Set the data down again, exactly as it appears below.

(Records for this exercise)

□ □ □ □ □ □ □

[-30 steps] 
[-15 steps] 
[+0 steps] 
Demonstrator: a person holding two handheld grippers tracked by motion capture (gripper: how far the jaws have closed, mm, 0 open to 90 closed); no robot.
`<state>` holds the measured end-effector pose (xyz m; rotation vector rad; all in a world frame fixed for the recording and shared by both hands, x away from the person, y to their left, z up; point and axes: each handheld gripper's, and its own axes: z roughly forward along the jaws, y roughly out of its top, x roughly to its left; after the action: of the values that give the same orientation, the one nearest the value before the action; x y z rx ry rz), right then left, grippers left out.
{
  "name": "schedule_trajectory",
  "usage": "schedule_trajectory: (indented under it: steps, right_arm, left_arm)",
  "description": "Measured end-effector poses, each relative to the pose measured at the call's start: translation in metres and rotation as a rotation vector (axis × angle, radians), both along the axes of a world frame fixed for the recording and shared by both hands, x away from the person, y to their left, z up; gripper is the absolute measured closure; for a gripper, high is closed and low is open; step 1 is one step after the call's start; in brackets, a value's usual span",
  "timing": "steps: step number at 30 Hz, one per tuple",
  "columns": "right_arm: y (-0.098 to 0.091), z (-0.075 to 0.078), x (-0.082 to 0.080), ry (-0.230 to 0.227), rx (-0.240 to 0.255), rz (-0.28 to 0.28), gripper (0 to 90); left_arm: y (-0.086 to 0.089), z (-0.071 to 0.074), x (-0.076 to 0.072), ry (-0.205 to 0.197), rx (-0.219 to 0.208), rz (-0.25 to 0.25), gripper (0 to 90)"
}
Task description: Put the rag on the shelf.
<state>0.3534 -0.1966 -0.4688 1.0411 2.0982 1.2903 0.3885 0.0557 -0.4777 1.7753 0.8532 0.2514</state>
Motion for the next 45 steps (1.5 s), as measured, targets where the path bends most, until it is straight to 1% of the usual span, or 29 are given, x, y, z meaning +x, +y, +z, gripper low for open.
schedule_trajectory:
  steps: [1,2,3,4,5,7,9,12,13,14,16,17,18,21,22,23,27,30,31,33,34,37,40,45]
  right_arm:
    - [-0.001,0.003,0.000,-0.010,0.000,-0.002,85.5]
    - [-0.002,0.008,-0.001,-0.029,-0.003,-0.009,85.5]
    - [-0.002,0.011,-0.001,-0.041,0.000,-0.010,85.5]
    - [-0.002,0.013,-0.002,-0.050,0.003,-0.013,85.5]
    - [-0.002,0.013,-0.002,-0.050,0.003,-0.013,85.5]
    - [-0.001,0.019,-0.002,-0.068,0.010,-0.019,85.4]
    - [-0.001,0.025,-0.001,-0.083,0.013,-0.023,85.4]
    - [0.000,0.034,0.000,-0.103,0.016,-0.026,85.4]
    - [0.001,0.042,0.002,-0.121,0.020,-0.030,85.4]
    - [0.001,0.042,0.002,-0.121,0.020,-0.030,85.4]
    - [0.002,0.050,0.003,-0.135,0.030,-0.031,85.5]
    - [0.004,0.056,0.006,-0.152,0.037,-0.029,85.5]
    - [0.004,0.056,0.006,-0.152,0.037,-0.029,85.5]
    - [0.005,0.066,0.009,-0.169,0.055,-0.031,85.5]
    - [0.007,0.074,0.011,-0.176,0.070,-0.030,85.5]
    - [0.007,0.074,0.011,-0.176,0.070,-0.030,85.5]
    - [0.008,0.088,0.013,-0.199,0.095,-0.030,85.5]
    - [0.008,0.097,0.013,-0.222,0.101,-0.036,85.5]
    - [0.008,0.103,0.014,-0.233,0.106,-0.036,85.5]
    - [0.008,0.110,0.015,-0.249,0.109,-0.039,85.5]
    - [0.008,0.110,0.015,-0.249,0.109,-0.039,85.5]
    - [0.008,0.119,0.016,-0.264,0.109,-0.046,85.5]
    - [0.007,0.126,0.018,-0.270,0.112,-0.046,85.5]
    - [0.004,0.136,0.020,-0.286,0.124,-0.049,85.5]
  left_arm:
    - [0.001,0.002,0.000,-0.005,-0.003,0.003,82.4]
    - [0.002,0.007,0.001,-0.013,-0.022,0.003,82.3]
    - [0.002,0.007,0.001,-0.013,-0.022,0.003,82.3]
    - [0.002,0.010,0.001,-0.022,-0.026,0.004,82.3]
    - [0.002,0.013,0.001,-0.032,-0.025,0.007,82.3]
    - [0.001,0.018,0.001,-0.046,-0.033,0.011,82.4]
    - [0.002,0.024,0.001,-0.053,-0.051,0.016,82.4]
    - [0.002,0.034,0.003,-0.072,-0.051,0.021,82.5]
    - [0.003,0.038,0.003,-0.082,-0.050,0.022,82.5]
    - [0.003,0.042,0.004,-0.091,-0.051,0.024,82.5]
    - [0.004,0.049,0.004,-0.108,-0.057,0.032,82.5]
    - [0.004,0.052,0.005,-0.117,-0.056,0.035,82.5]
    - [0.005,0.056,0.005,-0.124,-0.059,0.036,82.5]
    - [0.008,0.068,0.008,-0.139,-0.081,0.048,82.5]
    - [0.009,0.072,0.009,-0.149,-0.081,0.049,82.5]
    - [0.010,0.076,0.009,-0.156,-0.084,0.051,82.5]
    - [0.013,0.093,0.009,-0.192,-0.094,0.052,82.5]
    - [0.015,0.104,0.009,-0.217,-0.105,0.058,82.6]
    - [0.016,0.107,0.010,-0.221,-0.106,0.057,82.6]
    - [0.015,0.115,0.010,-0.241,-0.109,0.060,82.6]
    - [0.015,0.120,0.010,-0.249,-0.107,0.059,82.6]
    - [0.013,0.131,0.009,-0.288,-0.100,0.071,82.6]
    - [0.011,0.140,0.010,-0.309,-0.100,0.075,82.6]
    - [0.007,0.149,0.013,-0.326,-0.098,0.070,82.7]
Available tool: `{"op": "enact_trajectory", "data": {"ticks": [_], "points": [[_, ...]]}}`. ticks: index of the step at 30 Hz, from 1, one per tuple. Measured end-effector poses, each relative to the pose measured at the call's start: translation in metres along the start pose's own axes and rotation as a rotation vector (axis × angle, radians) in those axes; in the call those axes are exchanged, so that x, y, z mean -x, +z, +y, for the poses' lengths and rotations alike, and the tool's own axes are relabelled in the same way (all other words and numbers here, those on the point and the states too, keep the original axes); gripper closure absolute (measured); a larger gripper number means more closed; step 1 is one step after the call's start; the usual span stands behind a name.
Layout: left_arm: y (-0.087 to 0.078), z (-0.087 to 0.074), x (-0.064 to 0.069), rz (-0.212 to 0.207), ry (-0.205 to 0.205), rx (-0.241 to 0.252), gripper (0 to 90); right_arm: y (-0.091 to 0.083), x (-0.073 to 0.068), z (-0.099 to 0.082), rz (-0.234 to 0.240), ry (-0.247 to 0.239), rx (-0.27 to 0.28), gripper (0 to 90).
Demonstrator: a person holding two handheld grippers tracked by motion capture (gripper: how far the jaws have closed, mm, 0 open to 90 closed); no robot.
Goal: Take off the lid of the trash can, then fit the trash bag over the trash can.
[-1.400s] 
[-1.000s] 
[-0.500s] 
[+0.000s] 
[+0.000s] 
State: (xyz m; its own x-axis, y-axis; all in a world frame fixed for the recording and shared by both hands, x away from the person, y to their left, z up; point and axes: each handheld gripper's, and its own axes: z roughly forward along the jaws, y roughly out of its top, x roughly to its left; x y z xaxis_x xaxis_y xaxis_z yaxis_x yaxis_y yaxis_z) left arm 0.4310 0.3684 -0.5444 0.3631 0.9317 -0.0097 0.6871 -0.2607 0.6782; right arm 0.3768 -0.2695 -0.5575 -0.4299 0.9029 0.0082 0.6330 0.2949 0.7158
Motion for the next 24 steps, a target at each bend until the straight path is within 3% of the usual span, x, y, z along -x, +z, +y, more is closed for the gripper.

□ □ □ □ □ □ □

(Exercise solution)
[-30 steps] 
[-15 steps] 
[+0 steps] 
Demonstrator: a person holding two handheld grippers tracked by motion capture (gripper: how far the jaws have closed, mm, 0 open to 90 closed); no robot.
`<state>` holds the measured end-effector pose (xyz m; rotation vector rad; all in a world frame fixed for the recording and shared by both hands, x away from the person, y to their left, z up; point and axes: each handheld gripper's, and its own axes: z roughly forward along the jaws, y roughly out of its top, x roughly to its left; after the action: of the values that give the same orientation, the one nearest the value before the action; x y z rx ry rz), right then left, grippers left out.
{
  "name": "schedule_trajectory",
  "usage": "schedule_trajectory: (indented under it: steps, right_arm, left_arm)",
  "description": "Measured end-effector poses, each relative to the pose measured at the call's start: translation in metres and rotation as a rotation vector (axis × angle, radians), both along the axes of a world frame fixed for the recording and shared by both hands, x away from the person, y to their left, z up; gripper is the absolute measured closure; for a gripper, high is closed and low is open; step 1 is one step after the call's start; in brackets, a value's usual span",
  "timing": "steps: step number at 30 Hz, one per tuple",
  "columns": "right_arm: y (-0.098 to 0.091), z (-0.075 to 0.078), x (-0.082 to 0.080), ry (-0.230 to 0.227), rx (-0.240 to 0.255), rz (-0.28 to 0.28), gripper (0 to 90); left_arm: y (-0.086 to 0.089), z (-0.071 to 0.074), x (-0.076 to 0.072), ry (-0.205 to 0.197), rx (-0.219 to 0.208), rz (-0.25 to 0.25), gripper (0 to 90)"
}
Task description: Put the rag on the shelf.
<state>0.3534 -0.1966 -0.4688 1.0411 2.0982 1.2903 0.3885 0.0557 -0.4777 1.7753 0.8532 0.2514</state>
Motion for the next 45 steps (1.5 s), as measured, targets where the path bends most, until it is straight to 1% of the usual span, or 29 are given, x, y, z meaning +x, +y, +z, gripper low for open.
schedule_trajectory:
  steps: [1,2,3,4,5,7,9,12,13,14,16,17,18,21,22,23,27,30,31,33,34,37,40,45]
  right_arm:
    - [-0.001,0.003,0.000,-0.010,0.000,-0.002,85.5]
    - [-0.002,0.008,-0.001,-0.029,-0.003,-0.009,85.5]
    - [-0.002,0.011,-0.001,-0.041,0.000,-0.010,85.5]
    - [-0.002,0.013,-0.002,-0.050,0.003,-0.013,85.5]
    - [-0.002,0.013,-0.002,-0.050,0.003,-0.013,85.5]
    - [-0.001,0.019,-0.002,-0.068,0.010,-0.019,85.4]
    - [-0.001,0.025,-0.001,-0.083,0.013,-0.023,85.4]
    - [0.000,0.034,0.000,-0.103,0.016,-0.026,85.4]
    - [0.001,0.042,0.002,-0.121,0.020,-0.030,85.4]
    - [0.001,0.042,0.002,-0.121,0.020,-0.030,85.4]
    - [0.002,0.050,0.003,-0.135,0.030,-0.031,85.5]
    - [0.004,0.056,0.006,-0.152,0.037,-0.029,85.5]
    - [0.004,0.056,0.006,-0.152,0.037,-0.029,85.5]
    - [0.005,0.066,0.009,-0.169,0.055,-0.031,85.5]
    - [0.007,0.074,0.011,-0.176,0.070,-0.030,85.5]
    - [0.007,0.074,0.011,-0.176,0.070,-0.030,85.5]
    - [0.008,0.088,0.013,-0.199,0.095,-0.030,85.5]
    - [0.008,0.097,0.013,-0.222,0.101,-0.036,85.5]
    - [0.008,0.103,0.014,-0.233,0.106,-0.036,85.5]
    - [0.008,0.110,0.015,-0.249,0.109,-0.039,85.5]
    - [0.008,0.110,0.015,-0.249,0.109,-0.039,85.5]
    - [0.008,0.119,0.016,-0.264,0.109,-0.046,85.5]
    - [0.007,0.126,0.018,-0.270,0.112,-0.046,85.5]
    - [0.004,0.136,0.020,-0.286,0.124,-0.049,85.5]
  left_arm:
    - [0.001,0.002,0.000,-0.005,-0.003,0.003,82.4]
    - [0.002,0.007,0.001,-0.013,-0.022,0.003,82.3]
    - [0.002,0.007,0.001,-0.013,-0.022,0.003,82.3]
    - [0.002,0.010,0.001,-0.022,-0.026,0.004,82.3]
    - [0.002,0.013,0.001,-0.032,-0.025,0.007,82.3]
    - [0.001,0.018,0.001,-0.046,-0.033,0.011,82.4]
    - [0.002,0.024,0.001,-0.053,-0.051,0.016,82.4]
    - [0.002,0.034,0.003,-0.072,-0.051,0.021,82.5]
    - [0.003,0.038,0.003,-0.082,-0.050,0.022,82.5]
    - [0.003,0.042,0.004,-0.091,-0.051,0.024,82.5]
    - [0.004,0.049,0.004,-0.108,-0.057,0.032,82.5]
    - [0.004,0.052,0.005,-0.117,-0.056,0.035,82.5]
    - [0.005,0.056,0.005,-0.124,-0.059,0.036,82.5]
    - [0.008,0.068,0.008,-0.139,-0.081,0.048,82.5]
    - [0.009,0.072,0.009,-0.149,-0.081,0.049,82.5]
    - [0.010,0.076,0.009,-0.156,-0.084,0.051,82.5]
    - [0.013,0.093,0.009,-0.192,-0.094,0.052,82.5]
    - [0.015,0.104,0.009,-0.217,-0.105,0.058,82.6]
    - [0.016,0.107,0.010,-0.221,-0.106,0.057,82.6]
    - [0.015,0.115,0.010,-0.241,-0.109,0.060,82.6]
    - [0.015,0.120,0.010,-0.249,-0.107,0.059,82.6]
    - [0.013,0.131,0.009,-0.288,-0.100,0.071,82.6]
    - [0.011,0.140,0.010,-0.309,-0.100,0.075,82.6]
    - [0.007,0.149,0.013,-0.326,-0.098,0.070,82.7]
Available tool: `{"op": "enact_trajectory", "data": {"ticks": [_], "points": [[_, ...]]}}`. ticks: index of the step at 30 Hz, from 1, one per tuple. Measured end-effector poses, each relative to the pose measured at the call's start: translation in metres along the start pose's own axes and rotation as a rotation vector (axis × angle, radians) in those axes; in the call those axes are exchanged, so that x, y, z mean -x, +z, +y, for the poses' lengths and rotations alike, and the tool's own axes are relabelled in the same way (all other words and numbers here, those on the point and the states too, keep the original axes); gripper closure absolute (measured); a larger gripper number means more closed; step 1 is one step after the call's start; the usual span stands behind a name.
Layout: left_arm: y (-0.087 to 0.078), z (-0.087 to 0.074), x (-0.064 to 0.069), rz (-0.212 to 0.207), ry (-0.205 to 0.205), rx (-0.241 to 0.252), gripper (0 to 90); right_arm: y (-0.091 to 0.083), x (-0.073 to 0.068), z (-0.099 to 0.082), rz (-0.234 to 0.240), ry (-0.247 to 0.239), rx (-0.27 to 0.28), gripper (0 to 90).
Demonstrator: a person holding two handheld grippers tracked by motion capture (gripper: how far the jaws have closed, mm, 0 open to 90 closed); no robot.
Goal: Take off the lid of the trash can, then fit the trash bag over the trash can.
[-1.400s] 
[-1.000s] 
[-0.500s] 
[+0.000s] 
[+0.000s] 
State: (xyz m; its own x-axis, y-axis; all in a world frame fixed for the recording and shared by both hands, x away from the person, y to their left, z up; point and axes: each handheld gripper's, and its own axes: z roughly forward along the jaws, y roughly out of its top, x roughly to its left; x y z xaxis_x xaxis_y xaxis_z yaxis_x yaxis_y yaxis_z) left arm 0.4310 0.3684 -0.5444 0.3631 0.9317 -0.0097 0.6871 -0.2607 0.6782; right arm 0.3768 -0.2695 -0.5575 -0.4299 0.9029 0.0082 0.6330 0.2949 0.7158
Motion for the next 24 steps, a target at each bend until the straight path is within 3% of the usual span, x, y, z along -x, +z, +y, more is closed for the gripper.

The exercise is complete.